BEGIN Data extract
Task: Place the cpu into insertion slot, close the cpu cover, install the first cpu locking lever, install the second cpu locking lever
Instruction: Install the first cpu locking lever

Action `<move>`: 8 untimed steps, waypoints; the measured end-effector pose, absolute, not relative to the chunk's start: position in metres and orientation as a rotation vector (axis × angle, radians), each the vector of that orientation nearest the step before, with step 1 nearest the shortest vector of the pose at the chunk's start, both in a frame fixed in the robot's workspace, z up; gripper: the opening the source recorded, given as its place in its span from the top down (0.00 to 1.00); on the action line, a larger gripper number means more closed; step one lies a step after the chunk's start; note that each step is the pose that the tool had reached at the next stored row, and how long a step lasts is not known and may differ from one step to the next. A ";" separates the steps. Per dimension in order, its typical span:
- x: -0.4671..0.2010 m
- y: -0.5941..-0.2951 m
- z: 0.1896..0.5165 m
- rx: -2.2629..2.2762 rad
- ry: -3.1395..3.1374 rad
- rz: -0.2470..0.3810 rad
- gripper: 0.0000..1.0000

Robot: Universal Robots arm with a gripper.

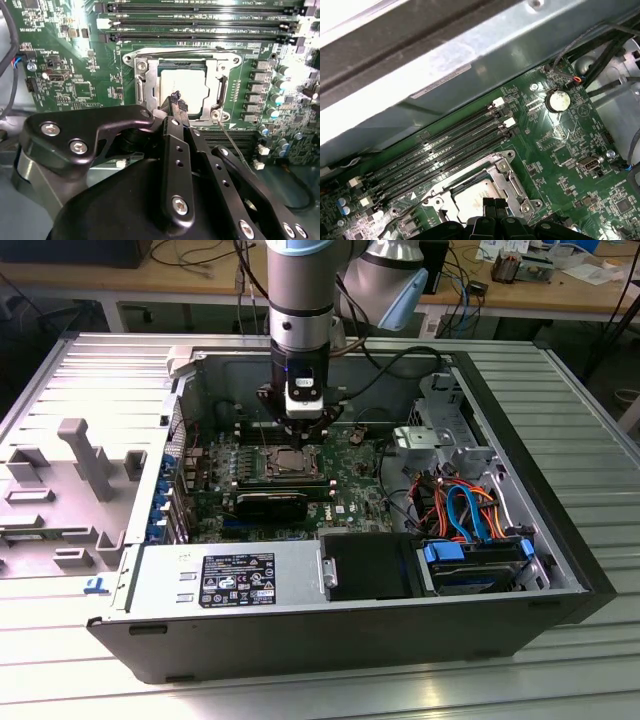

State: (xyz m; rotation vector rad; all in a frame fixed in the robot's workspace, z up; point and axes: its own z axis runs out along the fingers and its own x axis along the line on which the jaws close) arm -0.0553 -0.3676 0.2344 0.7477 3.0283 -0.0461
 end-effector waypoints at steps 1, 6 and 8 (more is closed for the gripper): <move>-0.055 -0.368 0.234 0.727 3.033 -0.046 0.89; -0.055 -0.368 0.234 0.552 3.068 -0.043 0.89; -0.055 -0.368 0.234 0.484 3.079 -0.041 0.89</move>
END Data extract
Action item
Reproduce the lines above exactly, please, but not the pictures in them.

Response for this exercise
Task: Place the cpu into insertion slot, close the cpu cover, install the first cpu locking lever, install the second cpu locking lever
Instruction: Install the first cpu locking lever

Action `<move>`: 8 untimed steps, waypoints; the measured end-effector pose, absolute, not relative to the chunk's start: position in metres and orientation as a rotation vector (axis × angle, radians), each the vector of that orientation nearest the step before, with step 1 nearest the shortest vector of the pose at the chunk's start, both in a frame fixed in the robot's workspace, z up; gripper: the opening the source recorded, given as its place in its span from the top down (0.00 to 1.00); on the action line, a larger gripper number means more closed; step one lies a step after the chunk's start; note that each step is the pose that the tool had reached at the next stored row, and how long a step lasts is not known and may differ from one step to the next. A ";" separates the steps. Per dimension in order, its typical span:
- x: -0.4671..0.2010 m
- y: -0.5941..-0.2951 m
- z: 0.1896..0.5165 m
- rx: -2.2629..2.2762 rad
- ry: -3.1395..3.1374 rad
- rz: -0.2470..0.3810 rad
- gripper: 0.0000..1.0000

Robot: Universal Robots arm with a gripper.


State: (xyz m; rotation vector rad; all in a frame fixed in the robot's workspace, z up; point and axes: its own z axis runs out along the fingers and its own x axis along the line on which the jaws close) arm -0.0553 -0.3676 0.2344 0.7477 3.0283 -0.0461
 end-effector waypoints at steps 1, 6 and 8 (more is closed for the gripper): <move>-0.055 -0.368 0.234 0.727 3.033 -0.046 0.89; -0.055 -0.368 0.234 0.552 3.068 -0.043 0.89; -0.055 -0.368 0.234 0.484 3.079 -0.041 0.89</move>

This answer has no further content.